EDIT: This bug was found in 32-bit versions of R was fixed in R version 2.9.2.
This was tweeted to me by #leoniedu today and I don't have an answer for him so I thought I would post it here.
I have read the documentation for agrep() (fuzzy string matching) and it appears that I don't fully understand the max.distance parameter. Here's an example:
pattern <- "Staatssekretar im Bundeskanzleramt"
x <- "Bundeskanzleramt"
agrep(pattern,x,max.distance=18)
agrep(pattern,x,max.distance=19)
That behaves exactly like I would expect. There are 18 characters different between the strings so I would expect that to be the threshold of a match. Here's what's confusing me:
agrep(pattern,x,max.distance=30)
agrep(pattern,x,max.distance=31)
agrep(pattern,x,max.distance=32)
agrep(pattern,x,max.distance=33)
Why are 30 and 33 matches, but not 31 and 32? To save you some counting,
> nchar("Staatssekretar im Bundeskanzleramt")
[1] 34
> nchar("Bundeskanzleramt")
[1] 16
I posted this on the R list a while back and reported as a bug in R-bugs-list. I had no useful responses, so I twitted to see if the bug was reproducible or I was just missing something. JD Long was able to reproduce it and kindly posted the question here.
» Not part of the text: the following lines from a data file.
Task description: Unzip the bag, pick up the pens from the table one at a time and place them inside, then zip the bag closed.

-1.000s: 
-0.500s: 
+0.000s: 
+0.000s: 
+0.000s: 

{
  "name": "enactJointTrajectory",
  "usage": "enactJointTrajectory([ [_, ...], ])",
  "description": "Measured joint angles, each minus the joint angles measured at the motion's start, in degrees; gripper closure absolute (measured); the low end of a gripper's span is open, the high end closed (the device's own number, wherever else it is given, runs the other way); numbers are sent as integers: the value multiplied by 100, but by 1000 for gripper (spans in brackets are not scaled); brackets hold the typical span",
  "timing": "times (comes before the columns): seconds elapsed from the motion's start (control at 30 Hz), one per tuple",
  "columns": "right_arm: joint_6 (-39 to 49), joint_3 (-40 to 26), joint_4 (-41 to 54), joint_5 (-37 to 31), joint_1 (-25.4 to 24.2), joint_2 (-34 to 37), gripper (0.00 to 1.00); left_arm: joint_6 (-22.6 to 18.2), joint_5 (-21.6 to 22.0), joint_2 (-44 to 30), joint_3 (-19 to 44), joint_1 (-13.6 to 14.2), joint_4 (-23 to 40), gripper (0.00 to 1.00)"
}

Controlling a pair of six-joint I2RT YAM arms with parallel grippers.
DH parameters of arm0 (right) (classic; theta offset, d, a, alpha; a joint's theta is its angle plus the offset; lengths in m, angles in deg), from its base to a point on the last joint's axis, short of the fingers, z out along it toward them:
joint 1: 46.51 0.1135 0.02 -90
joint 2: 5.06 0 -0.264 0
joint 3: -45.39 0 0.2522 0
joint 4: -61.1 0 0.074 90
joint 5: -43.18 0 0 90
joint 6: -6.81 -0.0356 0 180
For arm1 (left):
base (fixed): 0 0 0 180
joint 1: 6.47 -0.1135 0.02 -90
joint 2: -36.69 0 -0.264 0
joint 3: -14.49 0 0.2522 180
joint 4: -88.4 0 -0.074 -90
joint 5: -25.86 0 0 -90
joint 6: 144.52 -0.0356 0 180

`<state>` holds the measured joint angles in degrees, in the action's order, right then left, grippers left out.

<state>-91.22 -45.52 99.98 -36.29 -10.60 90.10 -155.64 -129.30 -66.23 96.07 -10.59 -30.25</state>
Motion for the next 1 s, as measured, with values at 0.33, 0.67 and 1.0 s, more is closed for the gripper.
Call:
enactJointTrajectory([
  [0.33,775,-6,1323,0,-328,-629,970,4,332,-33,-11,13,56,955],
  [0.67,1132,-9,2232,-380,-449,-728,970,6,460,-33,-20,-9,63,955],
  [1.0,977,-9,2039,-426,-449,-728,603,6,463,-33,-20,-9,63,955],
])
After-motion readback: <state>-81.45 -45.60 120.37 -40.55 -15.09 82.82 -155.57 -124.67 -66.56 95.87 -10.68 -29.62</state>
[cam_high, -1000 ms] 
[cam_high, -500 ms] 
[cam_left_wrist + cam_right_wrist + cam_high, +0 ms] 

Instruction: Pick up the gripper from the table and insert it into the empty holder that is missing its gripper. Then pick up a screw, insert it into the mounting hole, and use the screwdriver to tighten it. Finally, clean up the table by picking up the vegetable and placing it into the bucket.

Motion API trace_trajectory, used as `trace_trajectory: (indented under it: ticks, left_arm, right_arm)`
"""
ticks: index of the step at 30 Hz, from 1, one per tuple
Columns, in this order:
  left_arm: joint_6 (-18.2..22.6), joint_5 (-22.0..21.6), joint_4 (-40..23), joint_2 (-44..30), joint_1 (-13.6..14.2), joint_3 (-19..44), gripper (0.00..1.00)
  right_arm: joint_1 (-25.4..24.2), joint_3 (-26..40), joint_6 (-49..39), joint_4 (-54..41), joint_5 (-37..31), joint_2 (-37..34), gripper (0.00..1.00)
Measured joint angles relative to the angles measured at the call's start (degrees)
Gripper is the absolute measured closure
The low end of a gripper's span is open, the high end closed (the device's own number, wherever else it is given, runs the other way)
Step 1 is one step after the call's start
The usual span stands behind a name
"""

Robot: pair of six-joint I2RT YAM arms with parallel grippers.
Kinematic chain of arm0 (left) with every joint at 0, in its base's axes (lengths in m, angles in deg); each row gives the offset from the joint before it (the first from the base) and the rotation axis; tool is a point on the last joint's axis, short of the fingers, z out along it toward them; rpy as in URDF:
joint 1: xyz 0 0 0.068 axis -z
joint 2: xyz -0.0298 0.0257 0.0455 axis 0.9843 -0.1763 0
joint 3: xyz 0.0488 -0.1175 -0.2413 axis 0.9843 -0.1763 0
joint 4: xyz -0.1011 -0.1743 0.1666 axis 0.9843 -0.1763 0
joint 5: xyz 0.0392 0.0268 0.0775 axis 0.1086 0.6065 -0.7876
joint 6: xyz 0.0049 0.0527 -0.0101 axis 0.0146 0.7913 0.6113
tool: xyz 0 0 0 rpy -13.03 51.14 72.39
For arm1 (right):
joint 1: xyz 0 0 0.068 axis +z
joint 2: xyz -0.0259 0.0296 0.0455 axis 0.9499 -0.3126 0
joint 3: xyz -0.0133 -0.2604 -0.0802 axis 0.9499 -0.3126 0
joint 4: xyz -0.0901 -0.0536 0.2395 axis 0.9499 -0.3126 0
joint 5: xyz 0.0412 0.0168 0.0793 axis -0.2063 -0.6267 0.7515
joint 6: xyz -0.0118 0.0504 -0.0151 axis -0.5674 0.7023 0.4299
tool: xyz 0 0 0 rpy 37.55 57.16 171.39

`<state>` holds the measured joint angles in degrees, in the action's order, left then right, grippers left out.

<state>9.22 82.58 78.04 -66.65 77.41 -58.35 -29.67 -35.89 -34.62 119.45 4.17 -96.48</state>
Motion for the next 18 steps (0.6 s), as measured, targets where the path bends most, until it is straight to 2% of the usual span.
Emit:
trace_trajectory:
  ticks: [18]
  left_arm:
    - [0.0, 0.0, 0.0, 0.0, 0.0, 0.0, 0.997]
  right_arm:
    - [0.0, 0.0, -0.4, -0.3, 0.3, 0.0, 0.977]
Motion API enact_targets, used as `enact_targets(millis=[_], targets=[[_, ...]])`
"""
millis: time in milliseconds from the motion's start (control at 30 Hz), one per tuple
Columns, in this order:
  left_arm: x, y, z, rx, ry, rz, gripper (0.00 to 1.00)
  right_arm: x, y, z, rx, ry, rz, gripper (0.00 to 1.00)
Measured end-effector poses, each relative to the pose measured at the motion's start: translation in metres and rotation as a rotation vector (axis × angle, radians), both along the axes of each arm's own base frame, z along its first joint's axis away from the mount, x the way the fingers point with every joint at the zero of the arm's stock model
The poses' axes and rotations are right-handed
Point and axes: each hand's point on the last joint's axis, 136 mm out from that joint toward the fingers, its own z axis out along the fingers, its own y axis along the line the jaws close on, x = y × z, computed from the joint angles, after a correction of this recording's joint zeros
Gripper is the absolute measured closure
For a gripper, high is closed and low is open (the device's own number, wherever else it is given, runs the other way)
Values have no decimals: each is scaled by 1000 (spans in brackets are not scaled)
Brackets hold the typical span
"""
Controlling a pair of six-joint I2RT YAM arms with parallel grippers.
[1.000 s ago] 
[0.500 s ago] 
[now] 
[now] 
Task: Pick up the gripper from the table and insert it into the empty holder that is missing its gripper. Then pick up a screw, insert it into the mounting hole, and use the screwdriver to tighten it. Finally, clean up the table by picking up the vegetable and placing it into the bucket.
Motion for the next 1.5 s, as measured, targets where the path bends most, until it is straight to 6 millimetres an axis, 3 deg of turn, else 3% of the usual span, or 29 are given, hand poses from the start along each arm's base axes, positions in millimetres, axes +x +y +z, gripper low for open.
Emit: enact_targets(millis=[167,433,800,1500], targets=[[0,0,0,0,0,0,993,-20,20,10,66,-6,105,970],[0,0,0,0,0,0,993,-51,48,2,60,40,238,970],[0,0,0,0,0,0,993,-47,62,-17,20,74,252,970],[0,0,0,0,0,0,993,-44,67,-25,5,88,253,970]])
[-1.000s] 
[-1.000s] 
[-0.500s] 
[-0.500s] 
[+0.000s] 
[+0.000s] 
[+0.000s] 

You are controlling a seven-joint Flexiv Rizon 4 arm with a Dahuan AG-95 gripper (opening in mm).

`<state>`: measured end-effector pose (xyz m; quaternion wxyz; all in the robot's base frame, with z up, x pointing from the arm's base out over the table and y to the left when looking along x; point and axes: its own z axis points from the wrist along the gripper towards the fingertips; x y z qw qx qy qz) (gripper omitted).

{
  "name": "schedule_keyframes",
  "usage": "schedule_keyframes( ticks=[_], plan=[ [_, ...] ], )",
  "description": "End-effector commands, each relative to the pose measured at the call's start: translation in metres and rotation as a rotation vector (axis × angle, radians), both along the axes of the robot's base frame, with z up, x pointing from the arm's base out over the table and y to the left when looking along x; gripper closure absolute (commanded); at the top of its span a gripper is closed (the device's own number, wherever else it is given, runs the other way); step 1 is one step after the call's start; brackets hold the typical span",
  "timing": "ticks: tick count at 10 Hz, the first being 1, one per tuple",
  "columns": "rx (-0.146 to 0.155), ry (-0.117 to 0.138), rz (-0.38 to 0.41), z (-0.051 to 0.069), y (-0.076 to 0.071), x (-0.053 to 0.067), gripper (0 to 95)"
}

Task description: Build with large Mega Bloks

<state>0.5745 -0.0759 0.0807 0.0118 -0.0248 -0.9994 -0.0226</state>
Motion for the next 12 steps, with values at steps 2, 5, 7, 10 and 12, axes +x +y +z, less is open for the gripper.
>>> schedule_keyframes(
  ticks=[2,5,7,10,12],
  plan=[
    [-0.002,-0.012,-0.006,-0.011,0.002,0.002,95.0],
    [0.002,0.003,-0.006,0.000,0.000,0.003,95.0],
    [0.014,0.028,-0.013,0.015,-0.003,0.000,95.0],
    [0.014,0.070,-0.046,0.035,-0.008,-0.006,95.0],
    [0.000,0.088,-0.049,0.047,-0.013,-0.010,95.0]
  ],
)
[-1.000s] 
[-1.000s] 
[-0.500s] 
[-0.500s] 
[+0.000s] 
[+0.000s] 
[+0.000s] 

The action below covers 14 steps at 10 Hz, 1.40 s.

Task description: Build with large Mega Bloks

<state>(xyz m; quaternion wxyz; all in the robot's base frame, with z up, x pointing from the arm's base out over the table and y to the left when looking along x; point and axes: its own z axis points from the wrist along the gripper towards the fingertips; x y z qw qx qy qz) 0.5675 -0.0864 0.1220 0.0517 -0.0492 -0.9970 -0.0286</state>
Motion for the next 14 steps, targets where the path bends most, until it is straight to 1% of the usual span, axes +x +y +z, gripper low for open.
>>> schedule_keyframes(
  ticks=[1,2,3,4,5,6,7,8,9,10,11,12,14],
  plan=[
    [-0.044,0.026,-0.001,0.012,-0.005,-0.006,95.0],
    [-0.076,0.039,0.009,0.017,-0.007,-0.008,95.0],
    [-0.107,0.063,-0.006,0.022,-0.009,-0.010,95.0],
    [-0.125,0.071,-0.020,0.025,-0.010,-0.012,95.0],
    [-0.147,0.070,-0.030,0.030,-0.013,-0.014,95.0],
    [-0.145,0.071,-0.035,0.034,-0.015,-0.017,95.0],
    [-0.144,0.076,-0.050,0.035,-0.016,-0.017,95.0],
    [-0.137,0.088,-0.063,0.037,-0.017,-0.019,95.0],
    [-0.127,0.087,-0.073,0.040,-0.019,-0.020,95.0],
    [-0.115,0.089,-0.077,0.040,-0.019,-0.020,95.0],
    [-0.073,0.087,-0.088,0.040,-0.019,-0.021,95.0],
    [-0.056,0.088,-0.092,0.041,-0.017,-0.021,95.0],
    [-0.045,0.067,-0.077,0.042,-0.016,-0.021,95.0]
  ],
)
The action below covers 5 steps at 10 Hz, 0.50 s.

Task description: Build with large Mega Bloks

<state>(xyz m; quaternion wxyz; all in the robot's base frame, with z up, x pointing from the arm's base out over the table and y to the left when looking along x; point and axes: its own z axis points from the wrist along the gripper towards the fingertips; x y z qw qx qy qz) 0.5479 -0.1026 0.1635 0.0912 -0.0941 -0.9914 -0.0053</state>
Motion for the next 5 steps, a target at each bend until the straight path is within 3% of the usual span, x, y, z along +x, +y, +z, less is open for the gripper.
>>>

Note that, at least in R, then, agrep is a misnomer since it does not matches regular expressions, while grep stands for "Globally search for the Regular Expression and Print". It shouldn't have a problem with patterns longer than the target vector. (i think!)
In my linux server, all is well but not so in my Mac and Windows machines.
Mac:
sessionInfo()
R version 2.9.1 (2009-06-26)
i386-apple-darwin8.11.1
locale:
en_US.UTF-8/en_US.UTF-8/C/C/en_US.UTF-8/en_US.UTF-8
agrep(pattern,x,max.distance=30)
[1] 1
agrep(pattern,x,max.distance=31)
integer(0)
agrep(pattern,x,max.distance=32)
integer(0)
agrep(pattern,x,max.distance=33)
[1] 1
Linux:
R version 2.9.1 (2009-06-26)
x86_64-unknown-linux-gnu
locale:
LC_CTYPE=en_US.UTF-8;LC_NUMERIC=C;LC_TIME=en_US.UTF-8;LC_COLLATE=en_US.UTF-8;LC_MONETARY=C;LC_MESSAGES=en_US.UTF-8;LC_PAPER=en_US.UTF-8;LC_NAME=C;LC_ADDRESS=C;LC_TELEPHONE=C;LC_MEASUREMENT=en_US.UTF-8;LC_IDENTIFICATION=C
agrep(pattern,x,max.distance=30)
[1] 1
agrep(pattern,x,max.distance=31)
[1] 1
agrep(pattern,x,max.distance=32)
[1] 1
agrep(pattern,x,max.distance=33)
[1] 1
I am not sure if your example makes sense. For the basic grep(), pattern is often a simple or a regular expression, and x is a vector whose element get matched to pattern. Having pattern as longer string that x strikes me as odd.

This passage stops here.